Entropy-SGD is a first-order optimization method which has been used successfully to train deep neural networks. This algorithm, which was motivated by statistical physics, is now interpreted as gradient descent on a modified loss function. The modified, or relaxed, loss function is the solution of a viscous Hamilton–Jacobi partial differential equation (PDE). Experimental results on modern, high-dimensional neural networks demonstrate that the algorithm converges faster than the benchmark stochastic gradient descent (SGD). Well-established PDE regularity results allow us to analyze the geometry of the relaxed energy landscape, confirming empirical evidence. Stochastic homogenization theory allows us to better understand the convergence of the algorithm. A stochastic control interpretation is used to prove that a modified algorithm converges faster than SGD in expectation.
The empirical loss is a sample approximation of the expected loss, \(\mathbb {E}_{x \sim P} f(x)\), which cannot be computed since the data distribution P is unknown. The extent to which the empirical loss (or a regularized version thereof) approximates the expected loss relates to generalization, i.e., the value of the loss function on (“test” or “validation”) data drawn from P but not part of the training set D.

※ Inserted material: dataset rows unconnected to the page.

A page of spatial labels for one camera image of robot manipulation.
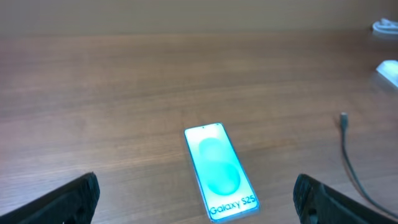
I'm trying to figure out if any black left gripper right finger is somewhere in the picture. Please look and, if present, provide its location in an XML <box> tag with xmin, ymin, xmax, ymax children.
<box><xmin>293</xmin><ymin>174</ymin><xmax>397</xmax><ymax>224</ymax></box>

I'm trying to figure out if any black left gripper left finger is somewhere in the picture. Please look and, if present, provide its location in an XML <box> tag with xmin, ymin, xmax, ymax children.
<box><xmin>1</xmin><ymin>172</ymin><xmax>100</xmax><ymax>224</ymax></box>

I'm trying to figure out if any Galaxy smartphone with cyan screen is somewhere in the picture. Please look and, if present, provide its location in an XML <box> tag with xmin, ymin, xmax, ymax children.
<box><xmin>184</xmin><ymin>123</ymin><xmax>260</xmax><ymax>223</ymax></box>

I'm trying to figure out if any black USB charging cable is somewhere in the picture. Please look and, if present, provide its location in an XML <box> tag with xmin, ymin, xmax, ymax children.
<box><xmin>339</xmin><ymin>112</ymin><xmax>398</xmax><ymax>220</ymax></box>

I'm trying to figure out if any white power strip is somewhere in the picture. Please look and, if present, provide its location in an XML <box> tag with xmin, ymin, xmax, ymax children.
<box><xmin>376</xmin><ymin>60</ymin><xmax>397</xmax><ymax>89</ymax></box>

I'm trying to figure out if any white power strip cable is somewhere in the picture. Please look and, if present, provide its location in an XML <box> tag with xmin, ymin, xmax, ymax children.
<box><xmin>371</xmin><ymin>17</ymin><xmax>398</xmax><ymax>35</ymax></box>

For example, the ImageNet dataset [38] has \(N = 1.25\) million RGB images of size \(224\times 224\) (i.e., \(d \approx 10^5\)) and \(K=1000\) distinct classes. A typical model, e.g., the Inception network [65] used for classification on this dataset has about \(N = 10\) million parameters and is trained by running (7) for \(k \approx 10^5\) updates; this takes roughly 100 hours with 8 graphics processing units (GPUs).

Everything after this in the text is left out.